Tuesday, March 8, 2022

Infrastructure Code and the Shifting Sand Problem

Infrastructure code (IaC) has a problem that application code does not: changes outside of infrastructure code impact its ability to function as intended. I call this the shifting sand problem. The goal is for infrastructure code executions (of the same version) to always produce the same result. In this sense, we want infrastructure code executions to be "repeatable" in the same way we strive to make application builds repeatable. When IaC executions aren't repeatable, unplanned work is the result. 

There are many sources of IaC shifting sand. I'll detail those sources and ways to mitigate the problem in this post. 

Common IaC shifting sand sources are below. They are caused by a mixture of technology change and organization management procedures. 
  • Automatic dependency updates
  • Cloud backend updates
  • Right-hand/Left-hand issues
  • Managing cloud assets from multiple sources
Configuring automatic dependency updates is the practice of using the latest version of IaC software or common IaC code revisions. Examples include Terraform and Cloud provider versions, common IaC code versions, virtual machine image versions, operating system updates,  and many more. Most automatic updates are put in place as a convenience: developers want to avoid the additional work of upgrading the versions used. The problem is that breaking changes from these dependencies will cause IaC code not to function. Then unplanned work results and somebody will need to fix the issue,  often at an inconvenient time with a looming deadline.

Some operating system and virtual machine image updates are security-related. Examples include anti-virus software updates,  etc. This type of update is often unavoidable. Rather, the potential cost of delaying these updates can be considerable. 

For avoidable automatic updates (not security-related), the best mitigation is to explicitly specify the versions of dependencies used.  Never use 'latest' or the newest available. Let upgrades of dependencies be driven by changes needed for planned enhancements for end-users.  Then the upgrade work is planned and scheduled as opposed to inconveniently timed.

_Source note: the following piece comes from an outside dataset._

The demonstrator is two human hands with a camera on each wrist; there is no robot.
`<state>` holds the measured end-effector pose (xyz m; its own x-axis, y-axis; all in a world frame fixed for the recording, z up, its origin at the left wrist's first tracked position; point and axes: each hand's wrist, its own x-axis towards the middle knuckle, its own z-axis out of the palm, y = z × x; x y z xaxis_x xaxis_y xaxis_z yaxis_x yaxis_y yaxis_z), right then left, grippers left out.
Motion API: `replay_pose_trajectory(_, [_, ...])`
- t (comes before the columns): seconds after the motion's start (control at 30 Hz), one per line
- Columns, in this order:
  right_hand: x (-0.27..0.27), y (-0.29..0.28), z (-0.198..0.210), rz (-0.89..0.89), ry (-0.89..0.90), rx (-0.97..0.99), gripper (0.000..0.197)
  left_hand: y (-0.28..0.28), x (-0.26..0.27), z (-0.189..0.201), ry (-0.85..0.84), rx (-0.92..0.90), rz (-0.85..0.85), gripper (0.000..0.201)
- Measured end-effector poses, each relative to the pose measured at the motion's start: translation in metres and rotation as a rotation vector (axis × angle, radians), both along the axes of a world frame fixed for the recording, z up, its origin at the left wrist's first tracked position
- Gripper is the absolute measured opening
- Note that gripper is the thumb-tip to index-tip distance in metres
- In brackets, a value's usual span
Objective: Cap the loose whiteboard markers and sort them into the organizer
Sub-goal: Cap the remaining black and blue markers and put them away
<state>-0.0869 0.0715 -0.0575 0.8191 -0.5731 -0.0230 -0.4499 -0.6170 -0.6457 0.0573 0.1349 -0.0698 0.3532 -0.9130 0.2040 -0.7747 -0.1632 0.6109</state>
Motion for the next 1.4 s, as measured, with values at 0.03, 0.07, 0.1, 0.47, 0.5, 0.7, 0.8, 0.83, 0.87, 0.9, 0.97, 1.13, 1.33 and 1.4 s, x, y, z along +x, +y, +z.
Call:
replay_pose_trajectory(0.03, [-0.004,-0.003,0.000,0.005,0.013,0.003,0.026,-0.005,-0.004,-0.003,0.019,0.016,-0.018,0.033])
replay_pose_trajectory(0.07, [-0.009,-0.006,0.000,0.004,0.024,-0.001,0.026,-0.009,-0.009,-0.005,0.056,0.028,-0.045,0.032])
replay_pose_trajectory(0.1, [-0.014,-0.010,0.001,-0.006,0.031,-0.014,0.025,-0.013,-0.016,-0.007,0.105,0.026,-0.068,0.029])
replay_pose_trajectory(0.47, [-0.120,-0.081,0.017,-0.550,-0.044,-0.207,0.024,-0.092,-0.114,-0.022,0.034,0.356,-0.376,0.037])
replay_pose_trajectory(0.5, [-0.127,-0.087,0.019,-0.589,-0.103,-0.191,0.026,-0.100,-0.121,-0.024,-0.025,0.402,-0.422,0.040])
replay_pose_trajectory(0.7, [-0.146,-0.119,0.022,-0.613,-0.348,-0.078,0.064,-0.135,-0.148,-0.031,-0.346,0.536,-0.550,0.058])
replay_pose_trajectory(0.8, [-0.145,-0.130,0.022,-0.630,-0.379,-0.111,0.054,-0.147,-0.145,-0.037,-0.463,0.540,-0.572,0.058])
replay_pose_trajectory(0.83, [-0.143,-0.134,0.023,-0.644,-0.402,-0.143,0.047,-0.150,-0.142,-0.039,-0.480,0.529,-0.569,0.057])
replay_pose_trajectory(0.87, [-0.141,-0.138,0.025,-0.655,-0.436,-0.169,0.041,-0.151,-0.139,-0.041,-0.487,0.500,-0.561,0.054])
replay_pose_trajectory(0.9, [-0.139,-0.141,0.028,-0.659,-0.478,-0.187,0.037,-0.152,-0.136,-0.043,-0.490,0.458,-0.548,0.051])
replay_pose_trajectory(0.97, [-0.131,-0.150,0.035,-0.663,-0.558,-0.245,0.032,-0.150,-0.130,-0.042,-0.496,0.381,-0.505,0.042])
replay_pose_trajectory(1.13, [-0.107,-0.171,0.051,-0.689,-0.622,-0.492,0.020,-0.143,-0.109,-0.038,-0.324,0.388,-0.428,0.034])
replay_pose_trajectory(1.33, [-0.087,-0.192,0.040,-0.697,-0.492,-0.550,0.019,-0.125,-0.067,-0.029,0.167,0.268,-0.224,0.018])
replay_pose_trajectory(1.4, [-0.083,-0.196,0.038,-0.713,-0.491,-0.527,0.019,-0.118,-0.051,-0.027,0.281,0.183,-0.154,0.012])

For unavoidable automatic updates (e.g. security-related), early detection by automated testing is best. In addition, apply these updates in lower-level environments on a regular basis. Forcing such updates in lower-level environments first will increase the chance that issues not covered by automatic testing can be found before production. 

Cloud backend updates are breaking changes introduced by cloud vendor software. While Cloud vendors do attempt to make their changes backward compatible,  they don't always succeed. Without naming names, I've been in support calls with Cloud vendor technical support teams and seen them blackout product changes or frantically release product fixes. In addition, I've frequently had to frantically upgrade IaC code to accommodate Cloud vendor backend changes. As with the automatic update problem, unplanned (and inconveniently timed) work results.

Scheduled testing in a sandbox environment is the best mitigation strategy we've found. This strategy increases the chance of detection early before changes are actually needed in real environments. Depending on the components used, sandbox testing can be expensive to run. The more often sandbox testing is run, the earlier problems like this will be detected. Unfortunately, increased run frequency drives up costs. 

Right-hand/left-hand issues are created within the organization itself where one department makes changes that have ramifications they don't see in other departments. One example I've seen frequently is a group in charge of making security policy changes effectively "breaks" IaC code maintained by other departments. In essence,  tactics taken by that IaC code were no longer allowed. In this example, making the policy change is often necessary.  

Early detection through scheduled sandbox testing (as described above) is the best mitigation strategy for the team maintaining IaC code for specific applications. The same tradeoff between frequency and cost applies.

Managing cloud assets from multiple sources occurs when something besides one IaC pipeline manages a cloud asset. The most frequent example is manual change. When developers manually change assets that are managed by IaC, often drift results. That is, the cloud asset, in reality, differs from what is in the IaC pipeline. 

Another example is creating multiple IaC code bases to manage the same asset. I've seen this frequently in cloud asset tagging, which is frequently used for accounting charge-back purposes. Drift always results as multiple IaC code bases rarely come up with the same answer. As a result, all IaC code bases (except the one last executed) differ from reality. 

Bottom line: ensure that one and only one IaC code base manages each cloud asset. This prevents configuration drift. It saves aggregation and labor in staff who are often left with the mystery of figuring out how that drift happened. This is a topic I might explore more completely in another article.

I hope this helps.  I'm always interested in other types of problems you encounter maintaining IaC code.  Thanks for taking the time to read this article.